Drop all use of SSLCertificateChainFile in apache configs
---

diff --git a/cookbooks/apache/attributes/default.rb b/cookbooks/apache/attributes/default.rb
index ee69042c7..46feacd34 100644
--- a/cookbooks/apache/attributes/default.rb
+++ b/cookbooks/apache/attributes/default.rb
@@ -29,6 +29,5 @@ default[:apache][:event][:max_connections_per_child] = 0
 default[:apache][:listen_address] = "*"
 
 default[:apache][:ssl][:certificate] = "openstreetmap"

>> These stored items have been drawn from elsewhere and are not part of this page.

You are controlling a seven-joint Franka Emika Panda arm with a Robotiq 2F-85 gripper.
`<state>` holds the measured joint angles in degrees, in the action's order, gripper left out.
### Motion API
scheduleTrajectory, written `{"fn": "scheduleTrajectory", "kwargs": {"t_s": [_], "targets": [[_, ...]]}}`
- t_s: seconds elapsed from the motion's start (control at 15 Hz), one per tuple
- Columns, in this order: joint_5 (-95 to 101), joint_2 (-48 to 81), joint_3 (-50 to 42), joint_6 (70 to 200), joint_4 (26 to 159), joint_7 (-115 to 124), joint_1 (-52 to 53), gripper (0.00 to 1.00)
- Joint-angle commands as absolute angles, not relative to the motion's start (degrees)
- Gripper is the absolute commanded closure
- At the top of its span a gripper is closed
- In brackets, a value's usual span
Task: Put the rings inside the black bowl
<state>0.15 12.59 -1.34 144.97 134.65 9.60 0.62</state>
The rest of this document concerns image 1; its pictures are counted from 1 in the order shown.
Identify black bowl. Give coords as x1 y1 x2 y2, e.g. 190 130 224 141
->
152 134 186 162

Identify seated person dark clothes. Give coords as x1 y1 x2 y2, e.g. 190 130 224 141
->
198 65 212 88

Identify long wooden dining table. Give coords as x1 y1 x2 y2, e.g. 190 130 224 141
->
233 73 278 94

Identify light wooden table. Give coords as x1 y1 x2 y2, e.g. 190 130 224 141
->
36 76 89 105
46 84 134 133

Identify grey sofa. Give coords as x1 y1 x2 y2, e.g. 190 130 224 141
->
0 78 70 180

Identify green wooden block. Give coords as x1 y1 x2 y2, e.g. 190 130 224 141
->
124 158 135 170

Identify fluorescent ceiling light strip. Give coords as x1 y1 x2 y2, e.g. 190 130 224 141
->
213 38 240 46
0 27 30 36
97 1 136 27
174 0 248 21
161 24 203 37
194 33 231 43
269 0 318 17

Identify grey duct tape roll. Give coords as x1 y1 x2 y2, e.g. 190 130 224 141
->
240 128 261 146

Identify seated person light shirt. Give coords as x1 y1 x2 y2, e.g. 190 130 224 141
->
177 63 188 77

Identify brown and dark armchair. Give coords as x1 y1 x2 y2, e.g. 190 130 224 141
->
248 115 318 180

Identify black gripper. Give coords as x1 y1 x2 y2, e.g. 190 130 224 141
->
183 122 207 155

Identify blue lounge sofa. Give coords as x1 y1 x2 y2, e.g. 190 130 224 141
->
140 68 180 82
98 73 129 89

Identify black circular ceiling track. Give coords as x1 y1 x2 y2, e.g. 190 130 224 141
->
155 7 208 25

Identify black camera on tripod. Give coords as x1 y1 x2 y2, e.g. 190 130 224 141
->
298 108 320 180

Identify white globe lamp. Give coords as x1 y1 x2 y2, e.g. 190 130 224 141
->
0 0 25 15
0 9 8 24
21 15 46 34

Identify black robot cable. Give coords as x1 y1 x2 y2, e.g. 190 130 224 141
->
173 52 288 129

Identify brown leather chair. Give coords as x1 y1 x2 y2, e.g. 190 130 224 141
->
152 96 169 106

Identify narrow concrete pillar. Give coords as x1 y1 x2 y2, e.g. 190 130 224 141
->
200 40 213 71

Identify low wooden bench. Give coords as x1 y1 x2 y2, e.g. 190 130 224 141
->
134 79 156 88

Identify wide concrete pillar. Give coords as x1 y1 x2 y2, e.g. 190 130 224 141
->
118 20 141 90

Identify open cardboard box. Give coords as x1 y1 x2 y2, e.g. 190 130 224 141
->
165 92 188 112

-default[:apache][:ssl][:certificate_chain] = "rapidssl"
 
 default[:apache][:buffered_logs] = true
diff --git a/cookbooks/apache/recipes/ssl.rb b/cookbooks/apache/recipes/ssl.rb
index 3e3941099..b9b2ca305 100644
--- a/cookbooks/apache/recipes/ssl.rb
+++ b/cookbooks/apache/recipes/ssl.rb
@@ -18,7 +18,6 @@
 #
 
 certificate = node[:apache][:ssl][:certificate]

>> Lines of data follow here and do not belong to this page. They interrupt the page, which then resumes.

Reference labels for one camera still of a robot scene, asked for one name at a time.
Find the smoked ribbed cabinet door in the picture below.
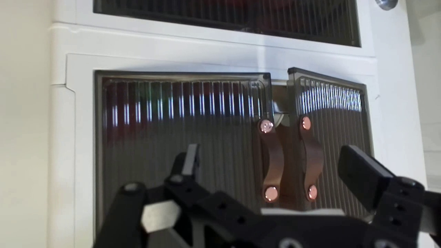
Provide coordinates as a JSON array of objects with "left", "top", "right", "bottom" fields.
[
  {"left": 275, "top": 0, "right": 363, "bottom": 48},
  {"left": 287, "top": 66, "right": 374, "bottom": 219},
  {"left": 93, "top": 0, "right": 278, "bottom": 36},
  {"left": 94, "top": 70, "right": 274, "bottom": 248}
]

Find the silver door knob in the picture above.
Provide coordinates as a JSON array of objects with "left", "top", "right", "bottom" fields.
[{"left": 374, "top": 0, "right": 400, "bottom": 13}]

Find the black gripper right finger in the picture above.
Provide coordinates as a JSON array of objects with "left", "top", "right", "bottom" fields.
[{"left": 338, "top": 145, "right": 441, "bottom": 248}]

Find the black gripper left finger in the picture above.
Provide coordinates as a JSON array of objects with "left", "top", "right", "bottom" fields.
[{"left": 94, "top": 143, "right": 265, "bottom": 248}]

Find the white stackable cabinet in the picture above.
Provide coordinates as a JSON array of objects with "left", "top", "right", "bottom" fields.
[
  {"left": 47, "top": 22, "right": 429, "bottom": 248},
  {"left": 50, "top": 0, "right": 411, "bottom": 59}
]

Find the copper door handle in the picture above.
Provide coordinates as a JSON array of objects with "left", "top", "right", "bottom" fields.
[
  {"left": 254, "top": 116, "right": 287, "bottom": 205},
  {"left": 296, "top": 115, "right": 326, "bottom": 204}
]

-certificate_chain = node[:apache][:ssl][:certificate_chain]
 
 node.default[:ssl][:certificates] = node[:ssl][:certificates] | [certificate]
 
@@ -29,12 +28,11 @@ apache_module "ssl"
 
 apache_conf "ssl" do
   template "ssl.erb"
-  variables :certificate => certificate, :certificate_chain => certificate_chain
+  variables :certificate => certificate
   notifies :reload, "service[apache2]"
 end
 
 apache = resources("service[apache2]")
 
-apache.subscribes(:restart, "cookbook_file[/etc/ssl/certs/#{certificate_chain}.pem]")

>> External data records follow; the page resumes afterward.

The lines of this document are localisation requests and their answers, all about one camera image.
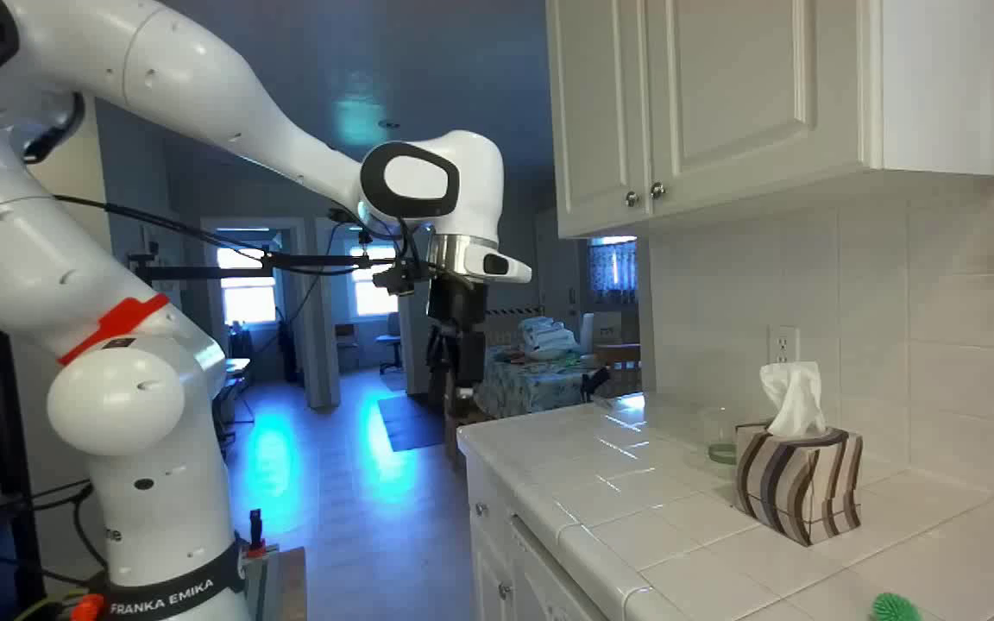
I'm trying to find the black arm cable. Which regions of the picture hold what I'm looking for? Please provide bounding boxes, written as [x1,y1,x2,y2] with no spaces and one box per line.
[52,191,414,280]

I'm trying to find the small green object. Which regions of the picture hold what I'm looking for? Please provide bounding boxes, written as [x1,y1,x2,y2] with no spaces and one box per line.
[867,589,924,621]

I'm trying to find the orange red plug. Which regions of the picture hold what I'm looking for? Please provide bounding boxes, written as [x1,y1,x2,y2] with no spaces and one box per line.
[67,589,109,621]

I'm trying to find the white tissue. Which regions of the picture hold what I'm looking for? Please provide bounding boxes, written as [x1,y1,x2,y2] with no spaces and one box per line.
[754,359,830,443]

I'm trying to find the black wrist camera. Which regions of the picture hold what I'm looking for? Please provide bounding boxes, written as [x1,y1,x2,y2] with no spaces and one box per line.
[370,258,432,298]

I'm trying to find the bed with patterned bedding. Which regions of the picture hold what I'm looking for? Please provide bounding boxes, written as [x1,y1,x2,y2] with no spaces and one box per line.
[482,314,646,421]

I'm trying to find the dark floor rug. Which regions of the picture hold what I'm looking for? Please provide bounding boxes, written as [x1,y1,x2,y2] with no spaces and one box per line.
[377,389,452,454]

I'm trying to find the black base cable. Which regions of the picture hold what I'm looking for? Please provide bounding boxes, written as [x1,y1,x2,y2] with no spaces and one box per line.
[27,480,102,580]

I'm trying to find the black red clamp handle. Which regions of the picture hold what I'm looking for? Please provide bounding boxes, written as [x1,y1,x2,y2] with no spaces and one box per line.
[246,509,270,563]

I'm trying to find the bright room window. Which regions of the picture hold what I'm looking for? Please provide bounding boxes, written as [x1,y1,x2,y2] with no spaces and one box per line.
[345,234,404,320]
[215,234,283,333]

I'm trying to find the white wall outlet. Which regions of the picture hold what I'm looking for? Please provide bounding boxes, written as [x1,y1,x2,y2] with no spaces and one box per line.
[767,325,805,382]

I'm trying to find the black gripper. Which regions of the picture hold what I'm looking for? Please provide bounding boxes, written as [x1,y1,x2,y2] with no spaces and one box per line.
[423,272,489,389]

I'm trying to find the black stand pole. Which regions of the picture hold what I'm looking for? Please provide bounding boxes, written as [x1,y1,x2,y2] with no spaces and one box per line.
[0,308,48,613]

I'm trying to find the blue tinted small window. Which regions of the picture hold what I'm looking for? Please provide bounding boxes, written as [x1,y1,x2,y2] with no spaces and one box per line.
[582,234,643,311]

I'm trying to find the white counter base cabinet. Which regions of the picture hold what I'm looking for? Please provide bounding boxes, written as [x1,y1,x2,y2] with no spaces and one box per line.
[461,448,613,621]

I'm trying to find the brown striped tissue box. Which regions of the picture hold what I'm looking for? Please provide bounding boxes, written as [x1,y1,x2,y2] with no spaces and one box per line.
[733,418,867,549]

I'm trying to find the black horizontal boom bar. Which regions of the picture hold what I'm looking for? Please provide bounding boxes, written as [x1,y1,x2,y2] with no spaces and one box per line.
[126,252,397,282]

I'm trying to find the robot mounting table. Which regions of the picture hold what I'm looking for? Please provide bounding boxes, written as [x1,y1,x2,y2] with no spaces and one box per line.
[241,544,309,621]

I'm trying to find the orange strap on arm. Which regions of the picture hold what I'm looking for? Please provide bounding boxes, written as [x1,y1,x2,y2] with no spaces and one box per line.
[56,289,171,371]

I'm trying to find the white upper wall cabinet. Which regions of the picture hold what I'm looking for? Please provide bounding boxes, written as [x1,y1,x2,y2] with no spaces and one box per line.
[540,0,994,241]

 apache.subscribes(:restart, "file[/etc/ssl/certs/#{certificate}.pem]")
 apache.subscribes(:restart, "file[/etc/ssl/private/#{certificate}.key]")
diff --git a/cookbooks/apache/templates/default/ssl.erb b/cookbooks/apache/templates/default/ssl.erb
index 63f0e21b0..e117eeaed 100644
--- a/cookbooks/apache/templates/default/ssl.erb
+++ b/cookbooks/apache/templates/default/ssl.erb
@@ -7,7 +7,6 @@ SSLCipherSuite <%= node[:ssl][:ciphers] -%>
 
 SSLCertificateFile /etc/ssl/certs/<%= @certificate %>.pem
 SSLCertificateKeyFile /etc/ssl/private/<%= @certificate %>.key
-SSLCertificateChainFile /etc/ssl/certs/<%= @certificate_chain %>.pem
 
 SSLUseStapling On
 SSLStaplingResponderTimeout 5
diff --git a/roles/ridley.rb b/roles/ridley.rb
index 7250ce893..13ba3dafd 100644
--- a/roles/ridley.rb
+++ b/roles/ridley.rb
@@ -7,8 +7,7 @@ default_attributes(
   },
   :apache => {
     :ssl => {
-      :certificate => "osmfoundation",
-      :certificate_chain => "startcom"
+      :certificate => "osmfoundation"
     }
   },
   :dhcpd => {